Greetings,
I'm facing issues with high latency on a CPAP-SG3600 HA-cluster. I have a TAC-case on this topic, but I wanted to check if anyone has some pointers.
This HA-cluster has been doing just fine until mid-February. Then we started facing periods with extreme latency through the active firewall (3000 ms+), and forcing a failover would always solve it. Then the issue would just re-occur a few hours later. Rinse and repeat.
The HA-cluster has been running Gaia R81.20 GA since November without issues until mid-February. In late February, we applied R81.20 JHF Take 8, but it made no difference. Last week I did a clean install from USB on both gateways. I did also run HDT (Hardware Diagnostic Tools). But still the same behaviour.

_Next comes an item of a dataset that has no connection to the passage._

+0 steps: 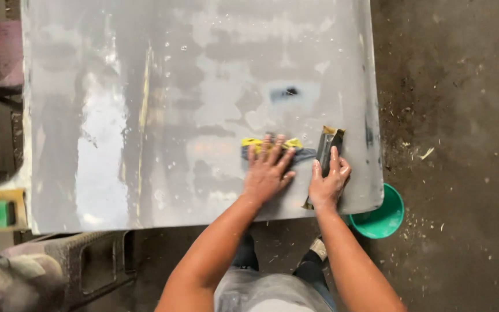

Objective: The person sands a large, flat, gray surface using a sanding block in one hand and a cloth in the other. They repeatedly dip the sponge and cloth into a green bucket of water to wet them before continuing to sand and wipe the surface.

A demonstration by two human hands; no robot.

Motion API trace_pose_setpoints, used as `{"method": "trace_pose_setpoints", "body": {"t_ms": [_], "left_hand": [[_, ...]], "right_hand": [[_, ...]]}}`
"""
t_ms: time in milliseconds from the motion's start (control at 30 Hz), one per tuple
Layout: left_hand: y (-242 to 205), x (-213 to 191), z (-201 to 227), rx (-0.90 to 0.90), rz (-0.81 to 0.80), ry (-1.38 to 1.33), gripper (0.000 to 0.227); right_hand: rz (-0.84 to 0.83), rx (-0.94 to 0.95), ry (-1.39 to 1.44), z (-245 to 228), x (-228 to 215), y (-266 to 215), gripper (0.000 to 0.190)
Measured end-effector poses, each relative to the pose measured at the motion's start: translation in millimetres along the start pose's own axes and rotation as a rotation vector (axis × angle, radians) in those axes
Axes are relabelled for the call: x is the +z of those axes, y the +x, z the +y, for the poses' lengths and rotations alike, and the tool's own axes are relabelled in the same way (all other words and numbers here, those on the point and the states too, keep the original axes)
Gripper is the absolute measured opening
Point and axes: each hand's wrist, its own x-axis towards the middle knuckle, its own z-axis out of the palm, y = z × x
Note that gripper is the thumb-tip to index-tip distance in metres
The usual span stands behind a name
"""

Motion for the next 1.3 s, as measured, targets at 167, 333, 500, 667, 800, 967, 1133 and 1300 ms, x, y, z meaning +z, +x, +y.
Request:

After digging through /var/log/messages I noticed messages pointing towards issues with PrioQ. After disabling PrioQ the latency issues went away. But they keep returning, not as frequently as earlier, but it still happens often. I also stumbled upon sk180437 - Unexpected traffic latency or outage on a Security Gateway / Cluster after policy installation. Noticed we had similar messages in /var/log/messages as referenced in the SK, so I applied the solution. This didn't seem to change anything.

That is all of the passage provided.